TIME TOUR: Owney Madden

When Owney "The Killer" Madden moved to Hot Springs in 1935, he was one of the most-feared gangsters in the country. - Photo courtesy of the Garland County Historical Society
When Owney "The Killer" Madden moved to Hot Springs in 1935, he was one of the most-feared gangsters in the country. - Photo courtesy of the Garland County Historical Society

When Owney Madden moved to Hot Springs in 1935, he was one of the most-feared gangsters in the country. At his death in 1965, he was eulogized as a “truly different man and a real citizen.” How did he reinvent himself so dramatically?

In 1903, 12-year-old Madden immigrated from England and joined the tough Gophers gang in New York City’s Hell’s Kitchen. By the time he was 23, he had been accused of shooting six men to death, and he had acquired the nickname “The Killer.” Shot six times by a rival gang in 1912, he survived but was sent to Sing Sing in 1914 for the murder of a Gopher rival.

Paroled after nine years, Madden worked his way up to the top of a Prohibition bootlegging empire that brought in millions each year. He co-owned well-known clubs, including the Cotton Club in Harlem which featured Black entertainers like Duke Ellington, Cab Calloway, and Lena Horne. Madden also supported the careers of his friends George Raft and Mae West, who once described Madden as “Oh so sweet and oh so vicious.” As a fight promoter, Madden fixed many boxing bouts, most notoriously the heavyweight championship match between his fighter Primo Carnera and defending champ Jack Sharkey.

In 1931, he vacationed in Hot Springs. Mobster Dutch Shultz had told him to “check out the good-looking dame in the tea and gift shop near the Southern Club.” Madden soon fell in love with “the dame” — Agnes Demby, the postmaster’s daughter. The following year, however, Madden was sent back to Sing Sing for violating his parole by traveling out-of-state without permission. After seven months, Madden was released on the condition that he settle in Hot Springs permanently.

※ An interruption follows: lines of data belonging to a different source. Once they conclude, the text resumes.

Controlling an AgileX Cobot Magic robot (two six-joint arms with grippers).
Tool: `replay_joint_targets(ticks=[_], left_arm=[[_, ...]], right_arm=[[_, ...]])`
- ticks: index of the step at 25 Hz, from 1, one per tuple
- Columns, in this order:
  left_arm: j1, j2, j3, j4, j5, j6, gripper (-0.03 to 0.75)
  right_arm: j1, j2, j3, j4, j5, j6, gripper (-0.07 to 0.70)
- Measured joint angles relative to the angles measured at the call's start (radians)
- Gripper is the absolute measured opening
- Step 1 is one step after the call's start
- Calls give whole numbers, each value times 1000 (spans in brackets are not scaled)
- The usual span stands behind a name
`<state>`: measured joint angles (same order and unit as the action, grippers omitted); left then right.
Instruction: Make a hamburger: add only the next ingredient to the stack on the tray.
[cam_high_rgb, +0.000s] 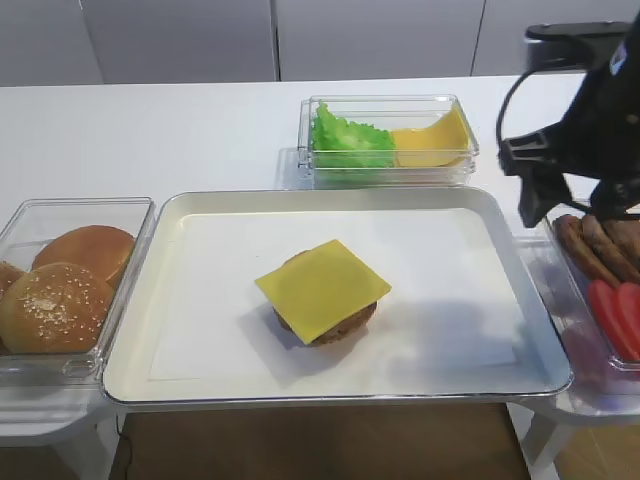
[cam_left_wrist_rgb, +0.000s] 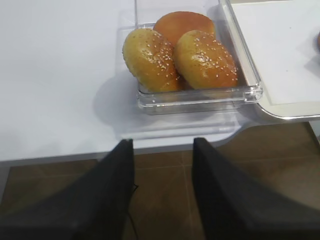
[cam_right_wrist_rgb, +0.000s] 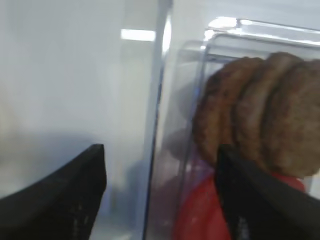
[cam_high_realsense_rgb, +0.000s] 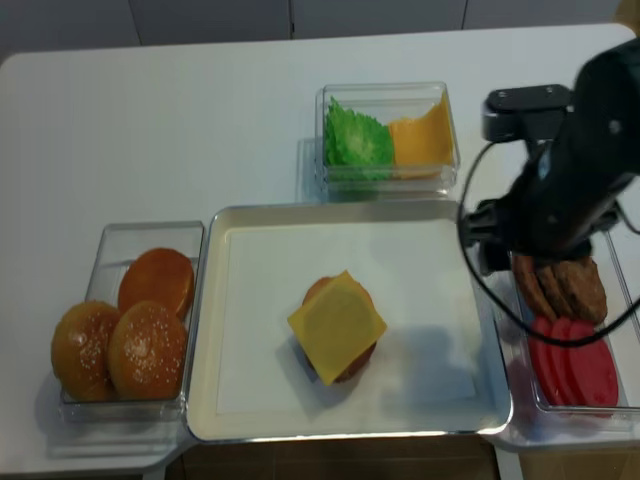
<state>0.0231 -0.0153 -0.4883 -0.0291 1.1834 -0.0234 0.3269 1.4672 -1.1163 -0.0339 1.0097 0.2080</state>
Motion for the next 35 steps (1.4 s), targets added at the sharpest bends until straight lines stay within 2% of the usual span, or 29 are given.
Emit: replay_joint_targets(ticks=[6, 11, 21, 29, 35], left_arm=[[0, 0, 0, 0, 0, 0, 293], [0, 0, 0, 0, 0, 0, 293], [0, 0, 0, 0, 0, 0, 293], [0, 0, 0, 0, 0, 0, 293], [0, 0, 0, 0, 0, 0, 293]], right_arm=[[-54, -132, 0, -39, 113, 2, 510], [-54, -287, 54, -39, 164, 6, 505], [-55, -699, 253, -35, 237, 31, 502], [-55, -1039, 366, -29, 254, 14, 501], [-55, -1251, 409, 1, 264, -17, 501]])
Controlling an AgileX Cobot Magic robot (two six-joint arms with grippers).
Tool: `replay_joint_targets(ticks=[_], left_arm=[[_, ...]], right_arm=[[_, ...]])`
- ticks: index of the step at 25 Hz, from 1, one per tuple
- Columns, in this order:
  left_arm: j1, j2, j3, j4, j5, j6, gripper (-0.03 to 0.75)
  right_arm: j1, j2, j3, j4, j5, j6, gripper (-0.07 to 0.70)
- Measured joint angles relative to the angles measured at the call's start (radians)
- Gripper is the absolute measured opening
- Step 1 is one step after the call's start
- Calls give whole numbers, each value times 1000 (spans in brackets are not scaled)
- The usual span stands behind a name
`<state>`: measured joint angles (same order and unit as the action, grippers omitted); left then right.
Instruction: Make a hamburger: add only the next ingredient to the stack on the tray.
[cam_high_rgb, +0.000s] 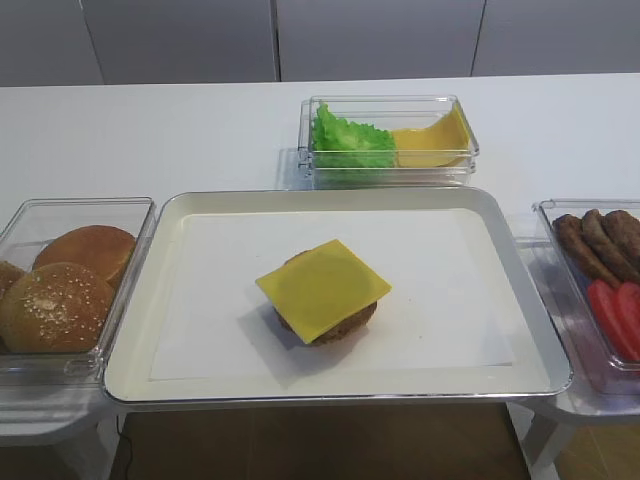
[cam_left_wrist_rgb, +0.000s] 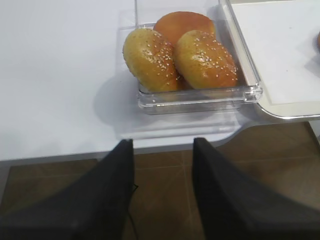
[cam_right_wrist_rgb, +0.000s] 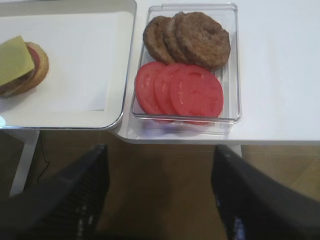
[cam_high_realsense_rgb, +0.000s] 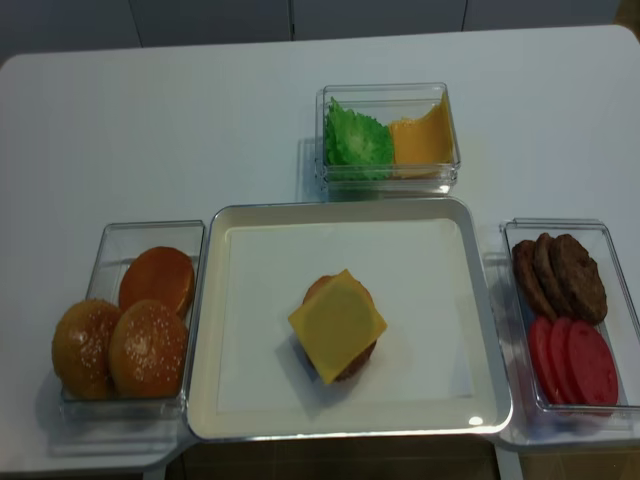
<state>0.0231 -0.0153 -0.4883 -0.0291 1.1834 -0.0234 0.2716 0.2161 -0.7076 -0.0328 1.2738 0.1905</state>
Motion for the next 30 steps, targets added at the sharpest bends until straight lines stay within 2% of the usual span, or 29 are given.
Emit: replay_joint_targets(ticks=[6, 11, 19, 30], left_arm=[[0, 0, 0, 0, 0, 0, 293], [0, 0, 0, 0, 0, 0, 293], [0, 0, 0, 0, 0, 0, 293], [0, 0, 0, 0, 0, 0, 293]], right_arm=[[0, -151, 72, 33, 3, -72, 501], [0, -226, 142, 38, -81, -86, 500], [0, -233, 219, 42, -133, -153, 500], [0, -233, 221, 42, -140, -158, 499]])
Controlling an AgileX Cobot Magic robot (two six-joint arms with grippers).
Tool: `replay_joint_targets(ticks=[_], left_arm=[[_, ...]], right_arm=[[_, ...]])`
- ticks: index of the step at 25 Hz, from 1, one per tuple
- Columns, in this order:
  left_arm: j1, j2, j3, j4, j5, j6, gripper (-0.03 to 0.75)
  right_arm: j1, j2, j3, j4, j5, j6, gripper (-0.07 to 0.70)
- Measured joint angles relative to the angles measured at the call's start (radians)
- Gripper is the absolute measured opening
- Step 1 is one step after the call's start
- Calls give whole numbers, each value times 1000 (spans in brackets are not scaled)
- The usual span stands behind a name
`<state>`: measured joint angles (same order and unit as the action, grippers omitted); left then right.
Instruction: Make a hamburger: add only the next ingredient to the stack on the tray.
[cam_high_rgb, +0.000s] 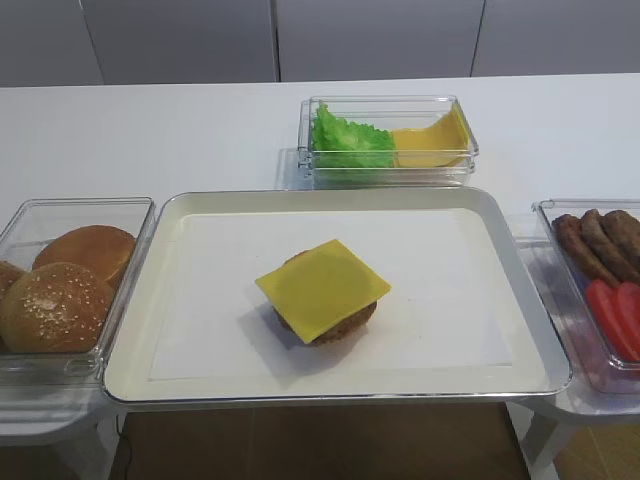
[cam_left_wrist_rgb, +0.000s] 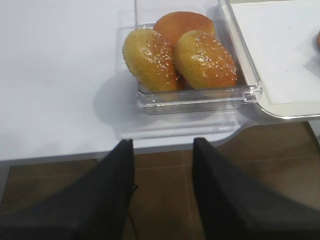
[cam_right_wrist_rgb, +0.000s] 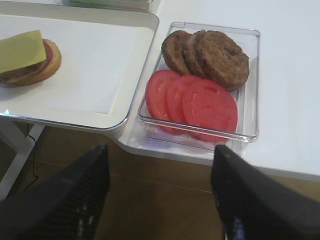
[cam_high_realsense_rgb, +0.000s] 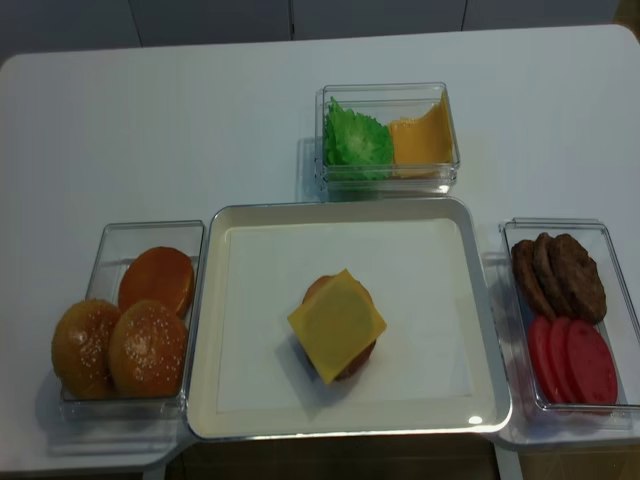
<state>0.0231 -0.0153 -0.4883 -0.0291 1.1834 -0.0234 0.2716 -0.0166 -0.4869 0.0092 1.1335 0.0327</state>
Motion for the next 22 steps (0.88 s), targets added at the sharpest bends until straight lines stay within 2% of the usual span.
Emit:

Madden turned over his New York rackets to Lucky Luciano and Frank Costello and headed back to Hot Springs. He and Agnes were married in the Demby home at 506 W. Grand Ave. in 1935. They lived there for the rest of their lives. Madden entertained vacationing underworld figures but also made friends locally — golfing with W.E. Chester, the manager of the Arlington, among others. He often visited in the office of his friend, attorney Q. Byrum Hurst Sr. He boated on Lake Hamilton in a Chris-Craft boat given to him by George Raft, who delighted locals by signing autographs at a Bathers’ game when he visited. Madden spent afternoons in the Southern Club Grill, picking up the checks for soldiers and giving money to those down on their luck. Madden also gave generously to local charities.

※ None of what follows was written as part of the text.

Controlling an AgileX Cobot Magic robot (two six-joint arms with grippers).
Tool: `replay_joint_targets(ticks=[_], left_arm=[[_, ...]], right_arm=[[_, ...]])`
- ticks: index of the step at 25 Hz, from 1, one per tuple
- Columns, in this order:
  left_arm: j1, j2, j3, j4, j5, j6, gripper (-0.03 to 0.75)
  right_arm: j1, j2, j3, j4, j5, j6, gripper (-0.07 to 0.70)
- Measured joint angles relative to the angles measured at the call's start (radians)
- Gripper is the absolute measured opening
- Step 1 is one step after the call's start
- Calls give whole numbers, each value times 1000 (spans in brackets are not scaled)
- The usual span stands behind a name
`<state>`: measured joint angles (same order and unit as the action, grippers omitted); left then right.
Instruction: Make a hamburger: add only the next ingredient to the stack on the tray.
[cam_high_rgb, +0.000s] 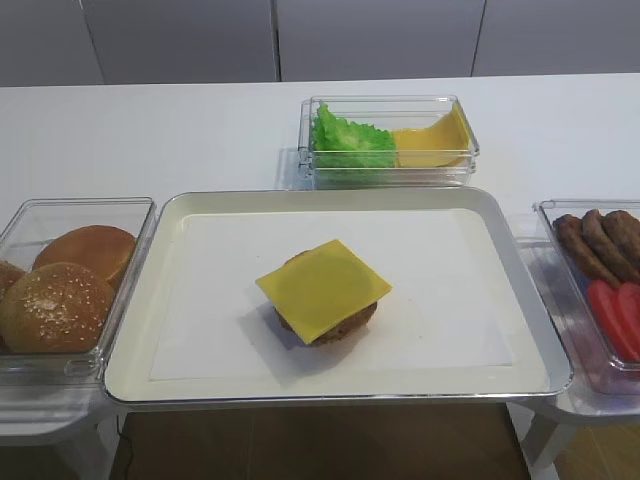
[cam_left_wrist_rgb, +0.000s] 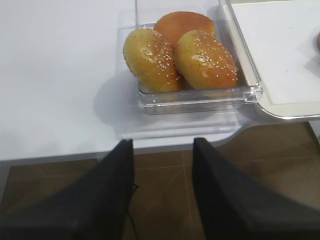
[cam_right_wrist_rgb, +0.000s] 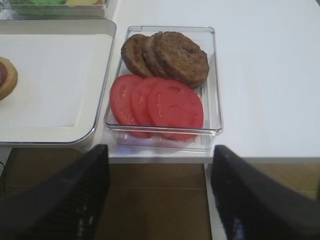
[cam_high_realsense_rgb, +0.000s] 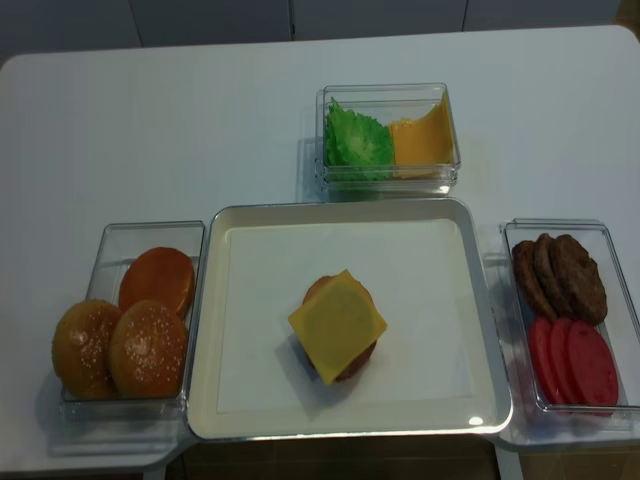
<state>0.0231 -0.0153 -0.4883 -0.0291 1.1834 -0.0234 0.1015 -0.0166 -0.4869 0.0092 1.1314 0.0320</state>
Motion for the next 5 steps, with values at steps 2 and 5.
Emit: replay_joint_targets(ticks=[2, 5], left_arm=[[0, 0, 0, 0, 0, 0, 293], [0, 0, 0, 0, 0, 0, 293]], right_arm=[[0, 0, 0, 0, -2, 0, 499], [0, 0, 0, 0, -2, -2, 499]])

Did Madden control local gambling? No. He was told by Mayor Leo McLaughlin and Municipal Judge Verne Ledgerwood that the state would close down gambling in Hot Springs if a New York mob leader invested in our clubs. His entry was also opposed by Hot Springs’ gambling czar, Bill Jacobs, who stoutly resisted any outside interest. After Jacobs’ death in 1940, Madden was allowed to buy a non-controlling interest (which he sold in 1956) in the Southern Club. In 1960, he bought a small interest in the Vapors. His biggest gambling investment in Hot Springs was the establishment in the late 1950s of a successful wire service for local bookies in the Ritter Hotel (owned by Hurst) on Exchange Street.

In 1965, Madden died and was buried in Greenwood Cemetery. Mayor Dan Wolf and Police Chief Joe Ermy were honorary pallbearers, as were representatives of mobsters like New Orleans’ Carlos Marcello. Agnes died in 1991.

You can learn more about Madden in Orval Allbritton’s The Mob at the Spa, Graham Nown’s “The Arkansas Godfather” and David Hill’s “The Vapors.” Perhaps we’ll never solve the mystery of someone who was “oh so sweet and oh so vicious.” But we can be grateful that Hot Springs saw only the sweet side of Owney Madden.